To continue Women’s History Month, this week we’re discussing Peggy MacCallum, the wife of our last tenant Eddie MacCallum, and some of the work she would have undertaken during her daily life living in ‘Eddie’s House’ up until the 1950s.

 

Peggy, born Margaret Cuthbertson, was originally from Fort William, but had a friend who worked as a shepherd at Killean, near Auchindrain.  We believe it was here that she met Eddie, becoming his housekeeper, undertaking the daily domestic chores whilst Eddie was out doing farm work. Within the small houses at Auchindrain a housekeeper would have occupied the Closet, the small room in the middle of the house between the ‘Room’ and the ‘Kitchen’. Eddie and Peggy must have got along, as they married in 1944 at Kilmallie, Fort William: their son ‘Young’ Eddie was born in 1946.

 

Peggy MacCallum holding ‘Young’ Eddie, taken around 1947

 

Within the MacCallum family the household work was undertaken by Peggy and the farming by Eddie, later with help from Willie Weir. For the family there wasn’t much difference between weekdays and weekends, as farming tasks such as milking the cows need to be undertaken every day.

 

The daily routine would involve Peggy getting up early to set the fire and get a morning meal of tea and toast ready for her husband and son before they headed to the byre to milk the cows. After that, they would return to the kitchen for a breakfast of porridge.
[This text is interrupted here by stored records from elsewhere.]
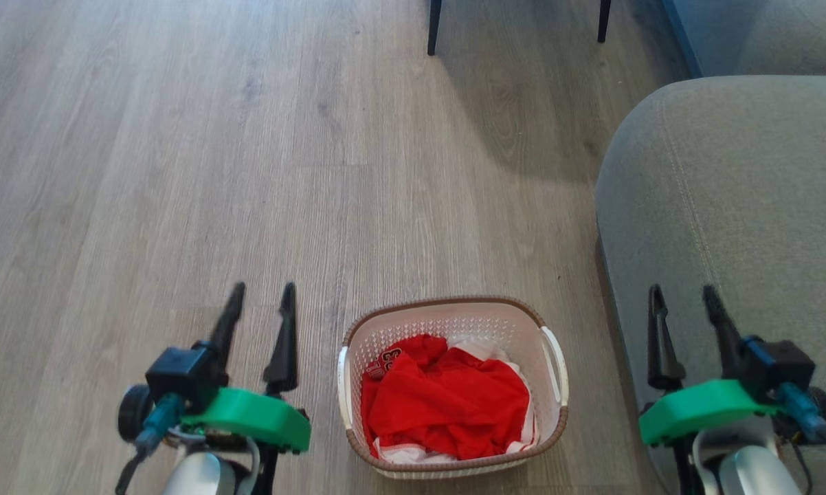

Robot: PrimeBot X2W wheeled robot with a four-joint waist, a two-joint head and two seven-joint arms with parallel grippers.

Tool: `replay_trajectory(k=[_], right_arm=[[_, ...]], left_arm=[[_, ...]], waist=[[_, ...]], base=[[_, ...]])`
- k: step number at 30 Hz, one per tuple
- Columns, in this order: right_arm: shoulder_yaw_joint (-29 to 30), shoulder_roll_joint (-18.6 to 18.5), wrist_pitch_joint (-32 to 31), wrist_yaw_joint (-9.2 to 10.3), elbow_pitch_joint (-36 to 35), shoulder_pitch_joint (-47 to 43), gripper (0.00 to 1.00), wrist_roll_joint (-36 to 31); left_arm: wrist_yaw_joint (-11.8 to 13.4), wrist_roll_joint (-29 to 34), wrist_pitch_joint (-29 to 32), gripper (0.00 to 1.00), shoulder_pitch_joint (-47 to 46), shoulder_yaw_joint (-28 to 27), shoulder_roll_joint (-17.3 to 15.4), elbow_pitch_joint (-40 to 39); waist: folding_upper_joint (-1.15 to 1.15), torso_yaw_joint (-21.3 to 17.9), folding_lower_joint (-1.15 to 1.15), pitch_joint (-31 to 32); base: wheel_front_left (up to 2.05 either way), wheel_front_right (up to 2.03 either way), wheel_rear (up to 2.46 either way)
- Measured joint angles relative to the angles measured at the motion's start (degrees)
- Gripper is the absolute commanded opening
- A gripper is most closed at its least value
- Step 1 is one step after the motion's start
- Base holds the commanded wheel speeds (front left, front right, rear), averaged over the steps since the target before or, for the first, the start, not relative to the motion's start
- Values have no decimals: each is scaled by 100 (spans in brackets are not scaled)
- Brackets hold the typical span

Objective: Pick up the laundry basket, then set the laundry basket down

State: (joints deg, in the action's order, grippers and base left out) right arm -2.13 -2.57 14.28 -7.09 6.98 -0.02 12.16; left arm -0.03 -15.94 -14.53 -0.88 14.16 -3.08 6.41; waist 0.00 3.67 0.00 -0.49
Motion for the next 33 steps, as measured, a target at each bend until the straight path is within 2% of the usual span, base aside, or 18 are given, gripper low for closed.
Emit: replay_trajectory(k=[7,33], right_arm=[[-12,26,-31,0,589,-332,0,64],[47,24,-369,0,625,-256,0,1736]], left_arm=[[2,-68,38,0,427,11,-4,594],[-105,-1688,350,0,391,-194,-29,654]], waist=[[0,-8,0,1],[0,-81,0,7]], base=[[0,0,0],[0,0,0]])
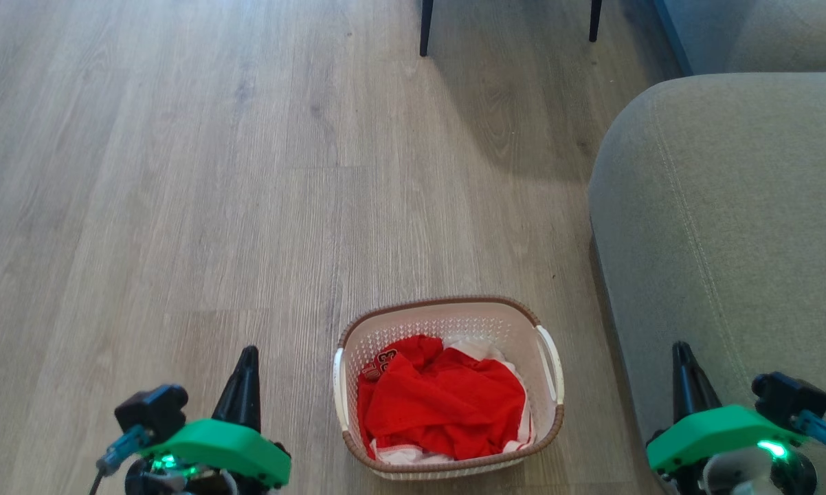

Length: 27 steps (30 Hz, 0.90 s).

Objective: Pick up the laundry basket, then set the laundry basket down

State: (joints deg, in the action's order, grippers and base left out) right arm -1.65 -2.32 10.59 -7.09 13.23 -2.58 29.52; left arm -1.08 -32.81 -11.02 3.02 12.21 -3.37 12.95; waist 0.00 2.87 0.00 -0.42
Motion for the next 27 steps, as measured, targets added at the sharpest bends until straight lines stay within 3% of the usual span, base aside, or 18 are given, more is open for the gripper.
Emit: replay_trajectory(k=[27], right_arm=[[176,-16,-406,0,70,133,0,1758]], left_arm=[[-192,-1693,393,0,-201,-364,-19,67]], waist=[[0,-79,1,6]], base=[[0,0,0]])
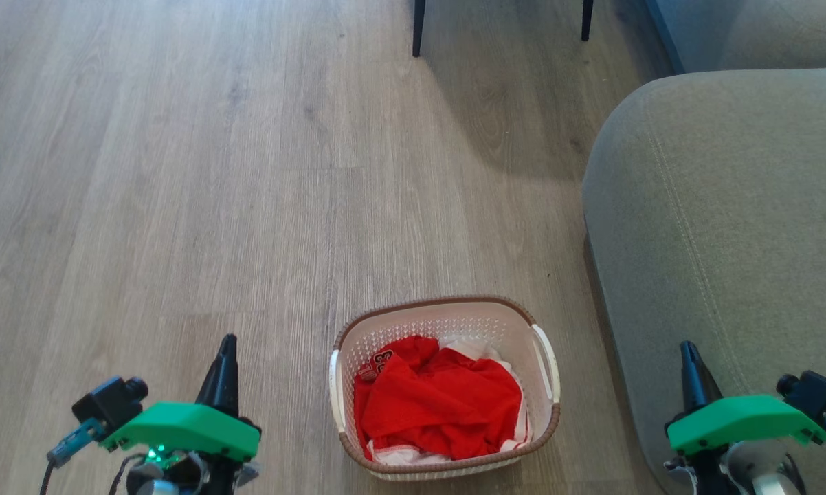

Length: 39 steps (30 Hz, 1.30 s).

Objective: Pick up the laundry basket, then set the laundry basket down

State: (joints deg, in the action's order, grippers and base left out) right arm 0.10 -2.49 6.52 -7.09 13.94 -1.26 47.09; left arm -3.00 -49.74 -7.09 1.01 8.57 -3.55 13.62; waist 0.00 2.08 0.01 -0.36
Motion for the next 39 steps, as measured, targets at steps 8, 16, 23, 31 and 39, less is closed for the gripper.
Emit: replay_trajectory(k=[8,16,23,31,39], right_arm=[[56,-2,-120,0,9,4,0,515],[134,-4,-244,0,24,110,0,1034],[178,-8,-354,0,43,125,0,1480],[233,-10,-492,1,74,145,0,1985],[321,-13,-602,1,96,238,0,2497]], left_arm=[[-53,-493,134,0,-10,-98,-1,19],[-59,-984,259,0,-19,-205,-2,30],[-111,-1416,353,0,-105,-342,-2,49],[-158,-1902,505,0,-129,-420,-3,68],[-208,-2377,620,0,-143,-559,-3,85]], waist=[[0,-24,0,2],[0,-47,0,4],[0,-67,0,6],[0,-91,0,8],[0,-114,-1,10]], base=[[0,0,0],[0,0,0],[0,0,0],[0,0,0],[0,0,0]])
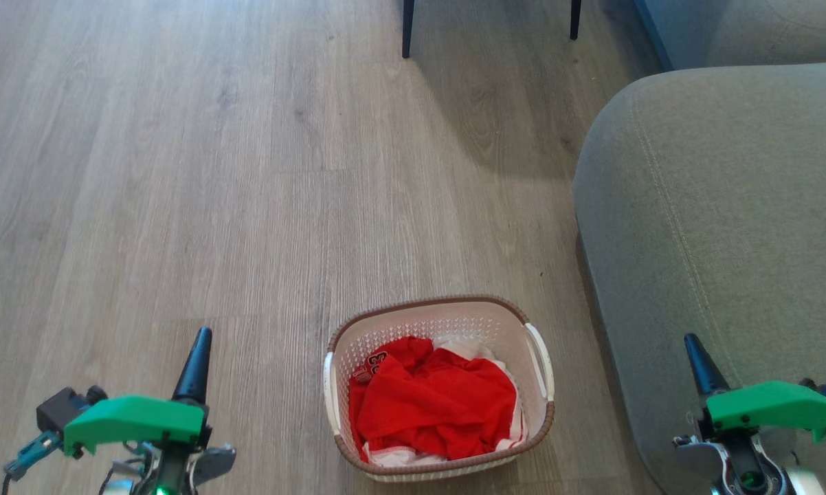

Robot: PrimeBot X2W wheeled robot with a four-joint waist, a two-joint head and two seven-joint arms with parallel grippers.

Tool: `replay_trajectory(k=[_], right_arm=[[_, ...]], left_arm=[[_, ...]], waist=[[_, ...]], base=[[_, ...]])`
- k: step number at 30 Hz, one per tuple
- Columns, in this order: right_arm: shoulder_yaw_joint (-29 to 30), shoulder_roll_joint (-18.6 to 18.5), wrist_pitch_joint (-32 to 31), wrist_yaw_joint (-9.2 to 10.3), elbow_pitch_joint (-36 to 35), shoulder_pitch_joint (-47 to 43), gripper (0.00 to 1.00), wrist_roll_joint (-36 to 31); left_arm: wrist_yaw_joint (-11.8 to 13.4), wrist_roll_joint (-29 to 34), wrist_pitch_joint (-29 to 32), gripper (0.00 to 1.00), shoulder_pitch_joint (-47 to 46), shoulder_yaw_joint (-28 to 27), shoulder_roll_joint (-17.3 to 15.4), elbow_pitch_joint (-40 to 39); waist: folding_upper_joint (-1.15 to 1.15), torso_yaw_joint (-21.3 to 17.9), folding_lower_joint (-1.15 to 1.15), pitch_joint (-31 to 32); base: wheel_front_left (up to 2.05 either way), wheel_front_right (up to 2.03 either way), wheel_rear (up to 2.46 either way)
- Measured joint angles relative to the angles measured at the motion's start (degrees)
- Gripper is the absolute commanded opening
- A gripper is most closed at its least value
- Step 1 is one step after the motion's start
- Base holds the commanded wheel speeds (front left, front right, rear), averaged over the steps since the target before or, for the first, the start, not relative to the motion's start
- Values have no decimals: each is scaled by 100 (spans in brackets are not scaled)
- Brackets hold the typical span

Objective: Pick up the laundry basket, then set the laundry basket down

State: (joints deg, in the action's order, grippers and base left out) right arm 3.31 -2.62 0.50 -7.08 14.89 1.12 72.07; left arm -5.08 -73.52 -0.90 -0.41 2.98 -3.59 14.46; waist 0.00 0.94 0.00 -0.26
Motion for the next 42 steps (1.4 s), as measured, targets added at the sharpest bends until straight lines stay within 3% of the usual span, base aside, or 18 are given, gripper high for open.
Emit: replay_trajectory(k=[34,42], right_arm=[[257,-4,-548,0,90,177,0,2073],[279,-4,-549,0,90,233,0,2094]], left_arm=[[-202,-1986,544,0,-233,-545,3,119],[-202,-2001,545,0,-233,-552,5,121]], waist=[[0,-94,0,8],[0,-94,0,8]], base=[[0,0,0],[0,0,0]])
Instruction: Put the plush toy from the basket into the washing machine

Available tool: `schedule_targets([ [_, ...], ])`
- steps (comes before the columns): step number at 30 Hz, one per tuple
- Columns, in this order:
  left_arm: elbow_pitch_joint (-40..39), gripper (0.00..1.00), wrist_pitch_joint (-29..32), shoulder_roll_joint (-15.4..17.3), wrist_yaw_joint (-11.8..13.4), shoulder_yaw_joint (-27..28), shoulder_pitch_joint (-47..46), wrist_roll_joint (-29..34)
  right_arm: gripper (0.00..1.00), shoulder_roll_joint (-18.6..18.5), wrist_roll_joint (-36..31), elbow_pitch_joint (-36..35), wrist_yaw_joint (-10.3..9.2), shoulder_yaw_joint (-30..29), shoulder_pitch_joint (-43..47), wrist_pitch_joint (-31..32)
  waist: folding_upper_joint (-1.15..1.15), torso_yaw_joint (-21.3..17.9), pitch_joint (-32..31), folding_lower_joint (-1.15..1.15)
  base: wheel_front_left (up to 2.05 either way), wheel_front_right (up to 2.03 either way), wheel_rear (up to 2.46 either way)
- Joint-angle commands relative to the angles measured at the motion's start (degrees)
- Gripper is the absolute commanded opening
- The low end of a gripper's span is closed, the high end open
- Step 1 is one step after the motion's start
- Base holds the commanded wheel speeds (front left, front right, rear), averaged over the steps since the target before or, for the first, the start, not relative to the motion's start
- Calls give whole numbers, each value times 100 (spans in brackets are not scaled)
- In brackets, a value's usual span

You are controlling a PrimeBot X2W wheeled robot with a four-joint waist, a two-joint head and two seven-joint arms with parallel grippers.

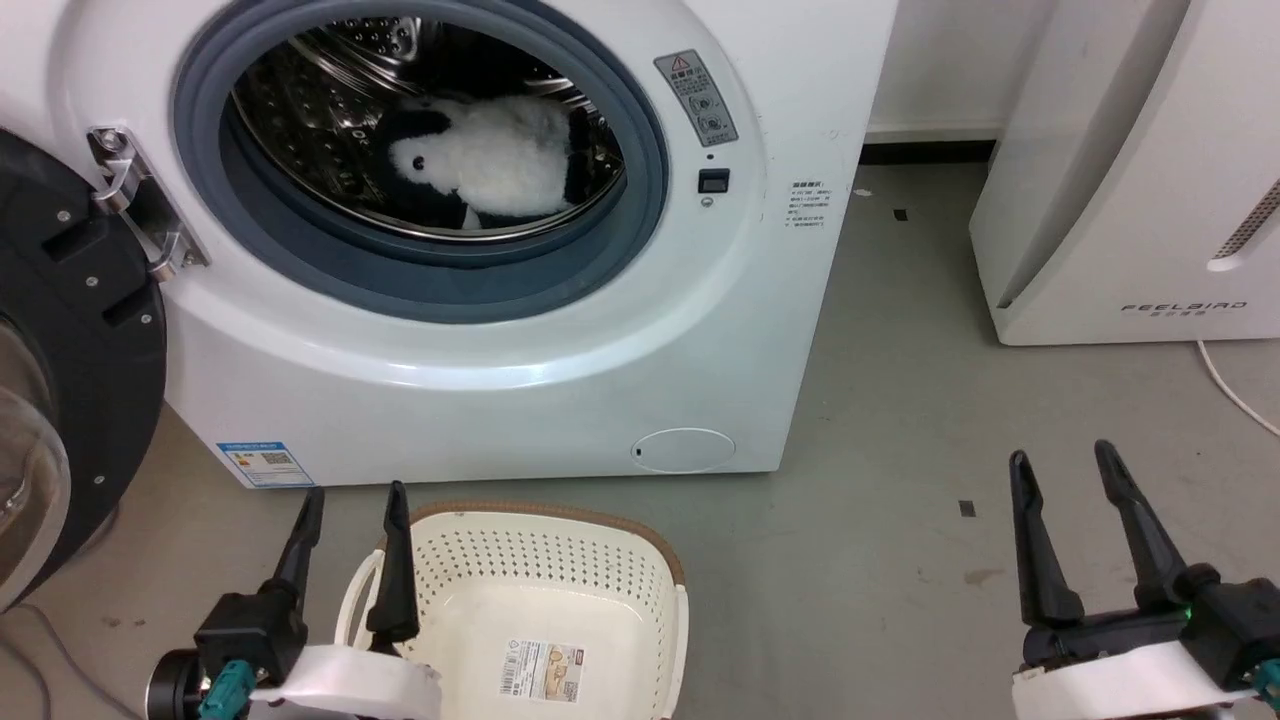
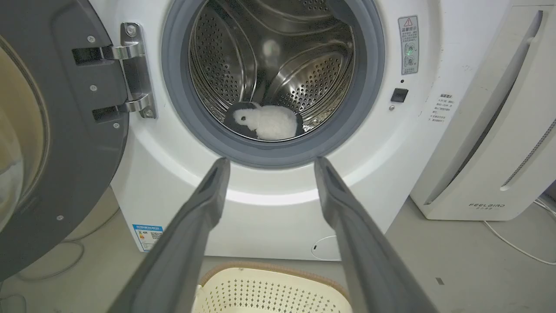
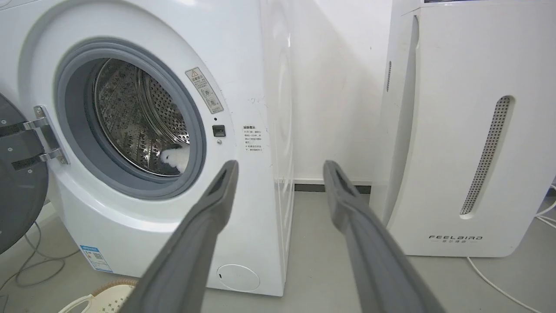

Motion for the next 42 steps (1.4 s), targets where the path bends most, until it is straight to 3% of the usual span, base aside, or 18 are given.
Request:
schedule_targets([
  [1,-33,100,-30,-11,1,-8,63,32,100,-1,13,25,-5,14,79,-26,0,8,-9,1,0,0,0],
  [12,25,100,-30,-98,-25,4,103,191,100,-1,35,116,-5,50,121,-26,0,94,-48,1,0,0,0],
  [13,25,0,1,-80,-16,-10,26,161,0,0,3,102,0,53,50,1,0,95,-49,1,0,0,0],
  [42,-117,0,316,-97,9,-14,42,350,0,0,-131,128,-1,90,19,310,0,103,-147,1,0,0,0],
])
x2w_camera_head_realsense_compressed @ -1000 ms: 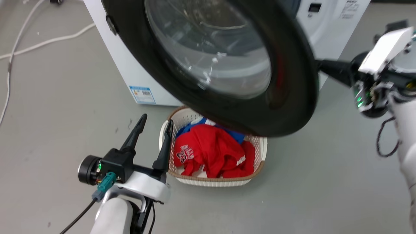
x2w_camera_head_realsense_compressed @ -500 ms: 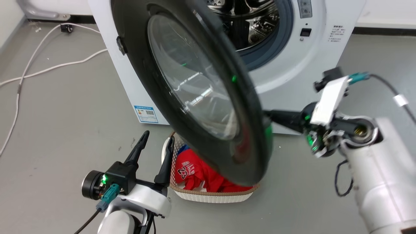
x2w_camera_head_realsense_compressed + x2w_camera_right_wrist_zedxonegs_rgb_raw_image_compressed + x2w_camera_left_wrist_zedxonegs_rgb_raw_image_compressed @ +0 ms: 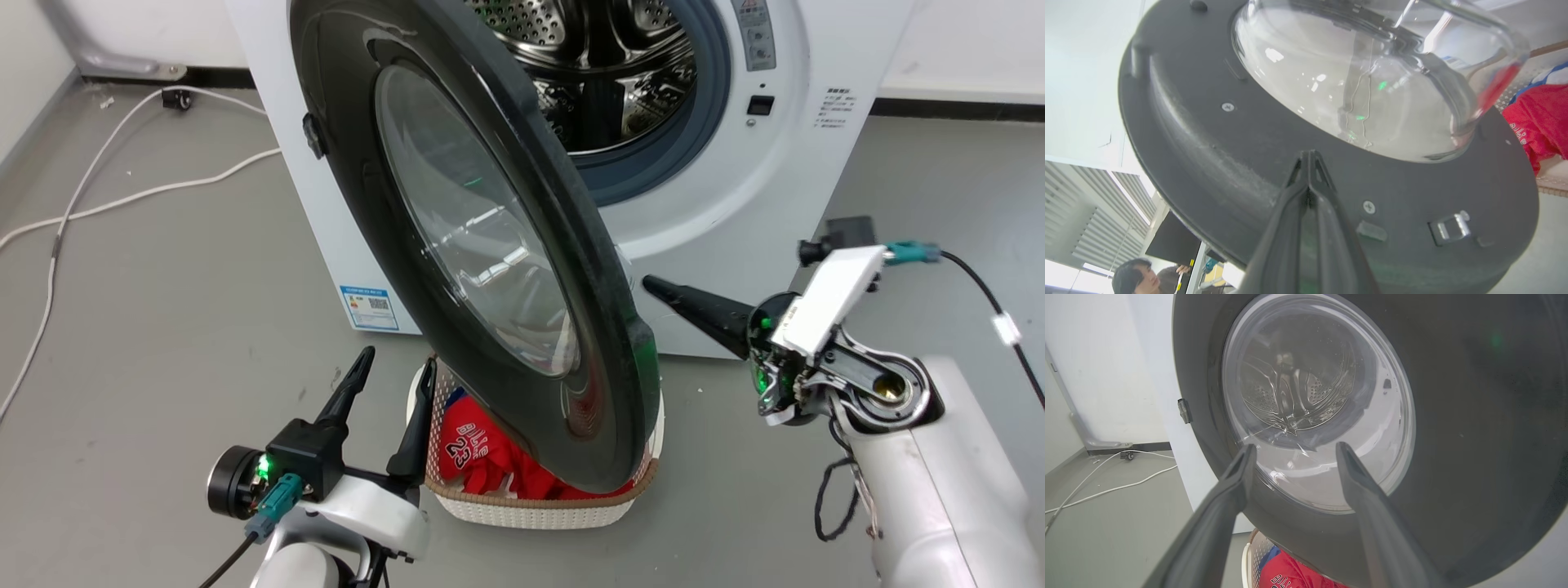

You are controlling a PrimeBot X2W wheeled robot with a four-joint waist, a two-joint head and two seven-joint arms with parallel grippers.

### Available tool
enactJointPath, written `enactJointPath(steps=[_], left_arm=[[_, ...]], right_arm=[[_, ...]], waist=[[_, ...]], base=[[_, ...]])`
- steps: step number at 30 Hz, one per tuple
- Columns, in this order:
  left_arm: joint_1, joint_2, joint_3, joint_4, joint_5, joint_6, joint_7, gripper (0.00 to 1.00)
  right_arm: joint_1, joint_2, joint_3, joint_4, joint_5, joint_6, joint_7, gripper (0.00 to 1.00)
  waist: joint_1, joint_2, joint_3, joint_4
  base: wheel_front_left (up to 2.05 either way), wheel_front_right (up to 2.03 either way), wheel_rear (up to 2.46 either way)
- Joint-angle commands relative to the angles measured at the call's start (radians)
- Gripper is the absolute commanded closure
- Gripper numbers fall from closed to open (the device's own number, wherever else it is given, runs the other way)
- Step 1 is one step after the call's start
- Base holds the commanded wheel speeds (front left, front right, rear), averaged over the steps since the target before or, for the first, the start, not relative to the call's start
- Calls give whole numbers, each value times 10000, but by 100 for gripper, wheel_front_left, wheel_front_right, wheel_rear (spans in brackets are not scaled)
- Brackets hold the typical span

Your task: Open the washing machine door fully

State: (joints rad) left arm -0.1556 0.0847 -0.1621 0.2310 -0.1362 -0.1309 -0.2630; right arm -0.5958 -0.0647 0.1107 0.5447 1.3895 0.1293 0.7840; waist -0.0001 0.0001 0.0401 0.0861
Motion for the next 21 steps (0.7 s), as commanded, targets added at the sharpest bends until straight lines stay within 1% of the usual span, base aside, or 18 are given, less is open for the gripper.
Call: enactJointPath(steps=[1, 7, 9, 12, 16, 17, 18, 19, 21], left_arm=[[127, -17, 23, 49, -32, 7, -26, 0], [311, -53, 165, 178, -28, 8, -26, 0], [378, -66, 226, 207, -7, 7, -26, 0], [477, -75, 308, 277, -7, 8, -26, 0], [558, -77, 556, 321, -5, 48, -26, 0], [591, -75, 609, 345, 2, 51, -26, 0], [622, -67, 650, 358, 12, 50, -26, 0], [635, -60, 696, 368, 21, 53, -26, 0], [644, -50, 798, 380, 44, 52, -26, 0]], right_arm=[[354, -10, -180, -263, -118, 25, -518, 100], [1592, -9, -1121, -1343, -132, 25, -2569, 100], [2125, -30, -1357, -1748, -297, 25, -3141, 100], [2995, -198, -1672, -2263, -694, 25, -3972, 100], [4149, -102, -1795, -2830, -1145, 25, -4684, 100], [4373, -101, -1806, -2936, -1298, 25, -4880, 88], [4588, -99, -1827, -3037, -1498, 25, -5103, 54], [4758, -66, -1780, -3123, -1682, 25, -5291, 0], [5037, -21, -1683, -3299, -2117, 25, -5729, 0]], waist=[[1, -1, -165, -70], [1, -1, -497, -283], [1, -1, -585, -364], [1, -1, -681, -459], [1, -1, -738, -631], [1, -1, -742, -671], [1, -1, -738, -717], [1, -1, -728, -763], [1, -1, -712, -832]], base=[[0, 0, 0], [0, 0, 0], [0, 0, 0], [0, 0, 0], [0, 0, 0], [0, 0, 0], [0, 0, 0], [0, 0, 0], [0, 0, 0]])
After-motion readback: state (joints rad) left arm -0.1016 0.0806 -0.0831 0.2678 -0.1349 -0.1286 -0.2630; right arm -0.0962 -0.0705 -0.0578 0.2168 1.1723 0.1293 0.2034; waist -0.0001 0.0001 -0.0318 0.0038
Within the MacCallum’s house it was common for the postman to stop by and get his breakfast from Peggy too, and in return he was given a list of messages (shopping) that she required. The postman would go away to Inveraray and return, later on, with both the post and anything he’d collected for the family.

 

When Peggy wasn’t getting her messages through the postman, there were 4 delivery vans a week passing Auchindrain, including Campbells the grocers from Inveraray, and Donald Munro from Furnace. Although much of the family’s meat and bread would come from the shops, rhubarb and potatoes were gown on site, and eggs and milk came from the family’s animals. There was a small lean-to attached to the family’s barn, the “Milk House”, where Peggy would process fresh milk into butter or cream.

 

With Young Eddie away to school, or helping his Dad around the farm, Peggy would set about household work such as baking, cleaning and washing clothes. Washing was a hard task, as even after 1940 when an indoor sink was fitted, the only way to heat enough water to do a washing was to the use the outside boiler on the edge of the kailyard. To dry things, they would be carried around 100 metres to the raised kailyard, where a washing line was set up.

 

The water boiler, used for heating water to wash clothes

 

 

Although the children would be supplied with food at school, it was common for farm workers to have a large meal during the day, which at Auchindrain would be prepared by Peggy. It was also very common to have friends over from nearby farms such as Brenchoillie and Killean, and Peggy would make tea and bake sponge-cakes. If the family were expecting visitors Eddie might kill a sheep, which was used to make mutton soup with excess meat being salted down in a barrel to make it last longer. Young Eddie admits that the family would also sometimes kill a deer, using a hook and tackle in a tree by the burn to hang and butcher it. But these deer were only ever killed by an ‘accidental shot’, because the deer belonged to the Argyll Estate and although gunshots could be used to scare them away, killing them for food was forbidden.